In practical terms, the provision of tax breaks and exemptions implies that corporations enjoy a substantial reduction in their tax liability. Data from Eurostat estimate an implicit corporate tax rate on business income of between 6% and 8.6%, although we believe it is likely to be as low as 3% for many large corporations while Small and Medium Enterprises (SMEs) pay close to 12.5% for the most part. A recent report from the C&AG report (2017) highlighted similar outcomes.
According to Revenue, “the effective tax rate for companies is always lower than statutory rate due to the application of certain reliefs and credits… ‘Tax Due’ as a proportion of taxable income from Revenue’s Corporation Tax statistics data provides one of the best estimates of the effective rate of CT on the total profits that are subject to Irish tax"
However, this approach reduces the denominator (tax base) by deducting tax reliefs from company profits. Company profits should be the denominator, and we do not believe that the Revenue approach stands up to economic scrutiny. We take this opportunity to reiterate our call for a Minimum Effective Rate of Corporation tax of 6% on profit. Social Justice Ireland believes that the issue of corporate tax contributions is principally one of fairness. Profitable firms with substantial income should make a contribution to society rather than pursue various schemes and methods to avoid these contributions.

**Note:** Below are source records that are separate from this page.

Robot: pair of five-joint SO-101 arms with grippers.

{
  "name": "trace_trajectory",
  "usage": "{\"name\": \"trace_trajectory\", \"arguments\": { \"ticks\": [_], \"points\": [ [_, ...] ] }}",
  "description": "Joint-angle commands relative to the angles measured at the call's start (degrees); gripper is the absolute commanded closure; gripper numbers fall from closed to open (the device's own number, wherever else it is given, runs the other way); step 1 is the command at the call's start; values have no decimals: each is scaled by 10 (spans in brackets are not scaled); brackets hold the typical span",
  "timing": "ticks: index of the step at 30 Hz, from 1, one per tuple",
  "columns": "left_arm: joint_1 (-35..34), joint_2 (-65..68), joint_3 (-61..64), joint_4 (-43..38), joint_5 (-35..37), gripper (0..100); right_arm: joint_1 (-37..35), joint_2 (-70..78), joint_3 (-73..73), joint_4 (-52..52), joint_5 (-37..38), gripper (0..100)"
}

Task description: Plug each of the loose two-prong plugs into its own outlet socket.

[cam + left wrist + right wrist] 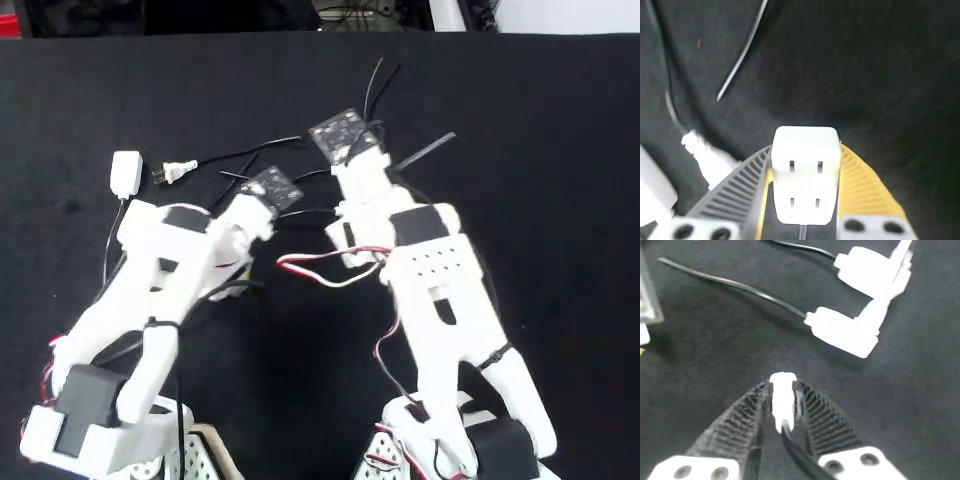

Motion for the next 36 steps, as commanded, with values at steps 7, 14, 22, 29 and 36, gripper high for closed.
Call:
{"name": "trace_trajectory", "arguments": {
  "ticks": [7,14,22,29,36],
  "points": [
    [12,99,-69,-5,60,778,81,-6,-70,23,0,986],
    [13,99,-72,16,60,688,115,-6,-80,21,0,986],
    [-7,99,-127,94,110,645,113,-6,-78,22,-1,986],
    [-85,99,-216,222,72,591,54,-6,-44,2,-4,986],
    [-230,100,-192,222,60,691,-86,-6,58,-120,-4,987]
  ]
}}
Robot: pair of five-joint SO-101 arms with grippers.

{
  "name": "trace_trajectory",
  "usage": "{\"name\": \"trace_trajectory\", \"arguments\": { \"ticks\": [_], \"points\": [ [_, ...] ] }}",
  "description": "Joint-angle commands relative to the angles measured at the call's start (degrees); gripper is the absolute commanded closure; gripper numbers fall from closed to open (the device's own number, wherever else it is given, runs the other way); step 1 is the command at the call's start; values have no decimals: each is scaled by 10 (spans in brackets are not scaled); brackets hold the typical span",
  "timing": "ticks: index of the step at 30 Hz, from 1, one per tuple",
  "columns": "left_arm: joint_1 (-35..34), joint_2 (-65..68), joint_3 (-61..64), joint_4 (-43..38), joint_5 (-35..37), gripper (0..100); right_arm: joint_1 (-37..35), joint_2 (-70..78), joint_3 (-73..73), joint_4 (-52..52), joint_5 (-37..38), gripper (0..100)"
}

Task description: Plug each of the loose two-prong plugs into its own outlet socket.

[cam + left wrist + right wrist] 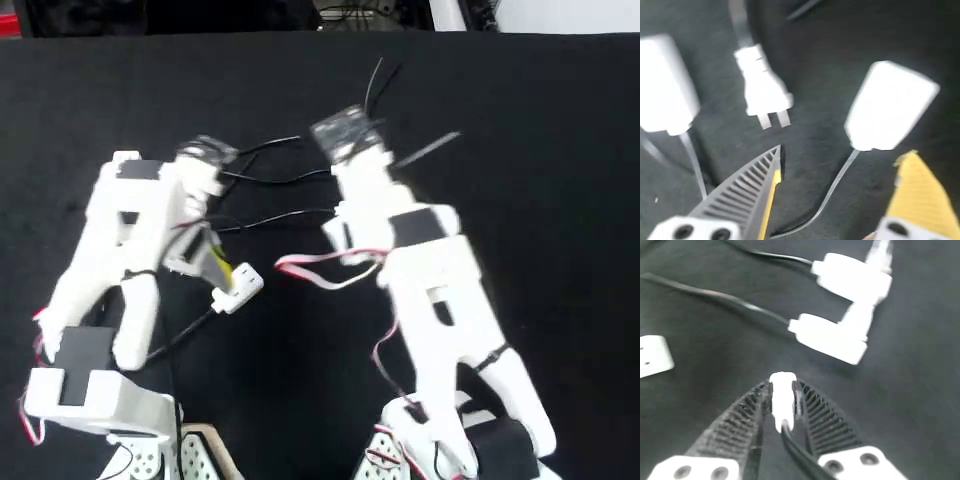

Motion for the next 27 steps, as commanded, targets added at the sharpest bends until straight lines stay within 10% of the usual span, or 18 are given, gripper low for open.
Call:
{"name": "trace_trajectory", "arguments": {
  "ticks": [1,13,27],
  "points": [
    [-80,-7,10,-11,-30,704,-71,-6,36,-72,-2,987],
    [-179,-151,263,-171,-98,750,-241,0,67,-118,9,987],
    [-180,-373,502,-348,-49,751,-250,72,43,-141,-18,987]
  ]
}}
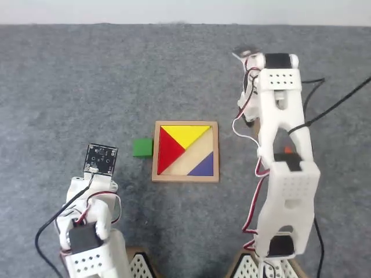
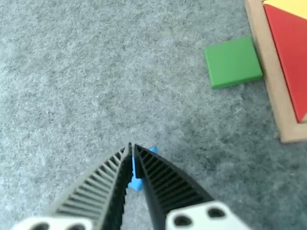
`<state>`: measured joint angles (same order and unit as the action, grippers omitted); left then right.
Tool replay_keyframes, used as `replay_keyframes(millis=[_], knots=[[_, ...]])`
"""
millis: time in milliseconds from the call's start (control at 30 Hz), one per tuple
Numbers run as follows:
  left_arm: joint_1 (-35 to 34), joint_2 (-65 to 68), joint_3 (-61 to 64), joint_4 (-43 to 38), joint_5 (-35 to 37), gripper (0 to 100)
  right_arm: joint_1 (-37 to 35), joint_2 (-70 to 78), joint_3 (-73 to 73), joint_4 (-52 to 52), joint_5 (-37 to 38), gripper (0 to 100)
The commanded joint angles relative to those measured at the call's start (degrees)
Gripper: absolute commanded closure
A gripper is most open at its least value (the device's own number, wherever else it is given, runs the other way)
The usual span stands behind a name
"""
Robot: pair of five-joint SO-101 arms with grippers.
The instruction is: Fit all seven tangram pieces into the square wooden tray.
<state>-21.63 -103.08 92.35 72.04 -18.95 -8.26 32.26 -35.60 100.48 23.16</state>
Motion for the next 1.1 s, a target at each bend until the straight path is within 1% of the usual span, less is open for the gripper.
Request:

The consultation document published in October 2017 notes several instances in which Ireland is taking a leadership role in areas of global tax reform. It also notes that Ireland “remains committed” to the BEPS process and to playing our full part in its implementation. The introduction of a minimum effective corporate tax rate would serve as another opportunity for Ireland to take a leadership role in implementing progressive moves relating to the international corporation tax system.